スイングトレードは、時間を掛けて値幅を狙うのでスリッページ許容を広げます。
ポンド円のスリッページ目安
ポンド円 | ||
スキャルピング | デイトレ | スイング |
0~0.5pips | 0~0.5pips | 0~0.5pips |
ポンド円は、価格の動きが激しいハイボラティリティ通貨です。
ですから、元のスプレッドが広いのでスリッページは狭く設定したい所。
基本的には「スリッページゼロ固定」が無難です。しかし、指標の有無問わず、夜10時以降で米国市場だと約定しづらい可能性もあります。
ですから、上限を0.5pipsなど多少の余裕を持たせた上で、トレードに影響がない許容幅を設定します。
まとめ あなたも実際の約定価格を調べよう
今回は、「スリッページとは?許容幅を設定してないとFXは不利ですよ」のテーマでお送りしました。
- スリッページとスプレッドは別問題
- 得するスリッページと、損するスリッページがある
- 通貨ごとに許容幅を工夫しよう
FXを始めて間もない頃、スリッページで苦い経験をしました。
雇用統計目前に控え、発表1分前にドル円を決済注文。
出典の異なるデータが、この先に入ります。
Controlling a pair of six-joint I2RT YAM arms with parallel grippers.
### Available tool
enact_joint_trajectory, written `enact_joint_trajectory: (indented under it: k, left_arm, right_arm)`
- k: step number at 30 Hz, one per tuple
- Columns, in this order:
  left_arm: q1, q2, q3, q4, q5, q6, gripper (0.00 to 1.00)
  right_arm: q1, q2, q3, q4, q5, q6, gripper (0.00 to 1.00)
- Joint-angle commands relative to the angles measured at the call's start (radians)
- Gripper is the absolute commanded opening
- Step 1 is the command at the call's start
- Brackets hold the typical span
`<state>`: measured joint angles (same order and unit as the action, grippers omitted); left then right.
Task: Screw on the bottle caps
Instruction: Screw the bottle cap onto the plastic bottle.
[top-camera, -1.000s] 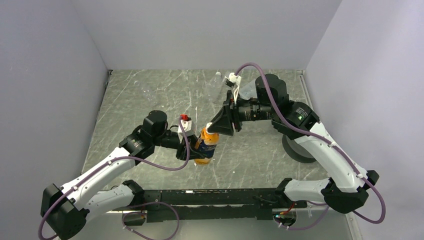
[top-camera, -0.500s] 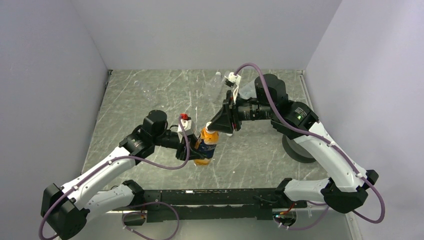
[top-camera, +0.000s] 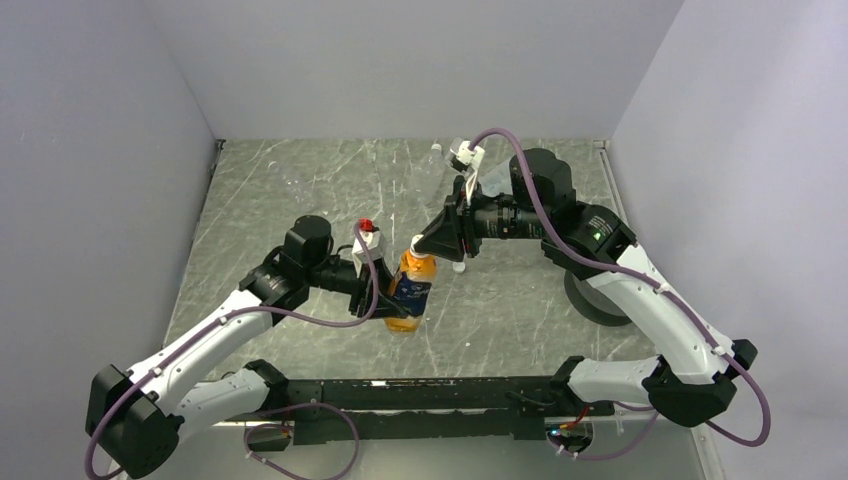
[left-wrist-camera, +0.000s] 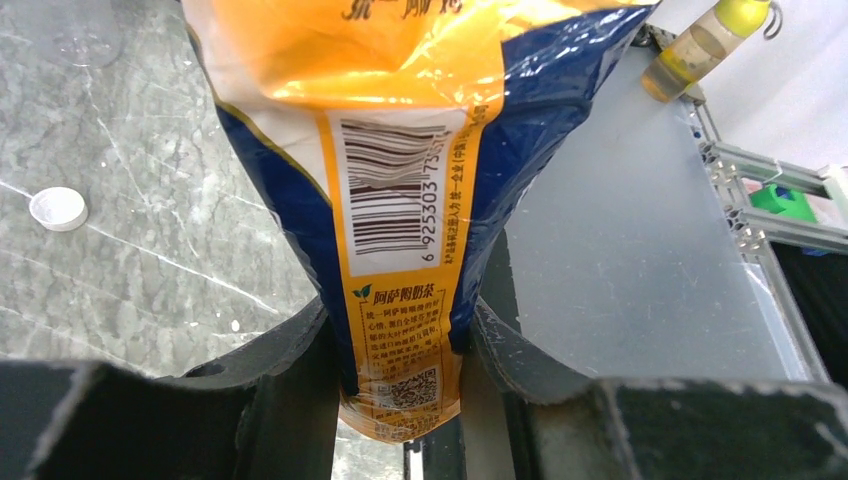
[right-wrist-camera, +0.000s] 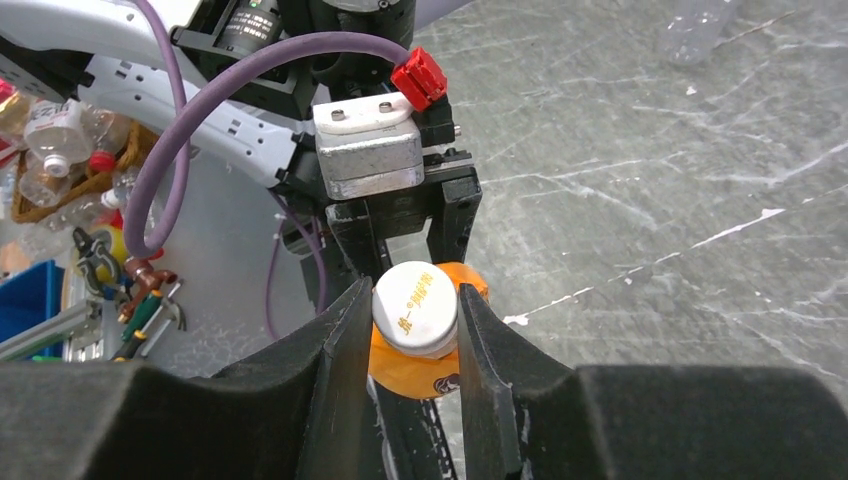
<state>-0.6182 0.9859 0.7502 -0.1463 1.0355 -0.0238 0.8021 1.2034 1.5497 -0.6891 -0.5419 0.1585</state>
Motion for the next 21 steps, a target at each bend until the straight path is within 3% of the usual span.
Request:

注文と同時にスプレッドが拡大(この時点で違和感を感じます)
スプレッドについては理解していたので、「せいぜい0.5pipsぐらいの誤差」と思っていたのです。
しかし、約定した時の誤差は1.2pipsでした。損切りとして決済だったので赤字が膨らむ結果に・・・。
そんな経験をして欲しくない!知っていれば対策できるのでお役に立てれば嬉しいです。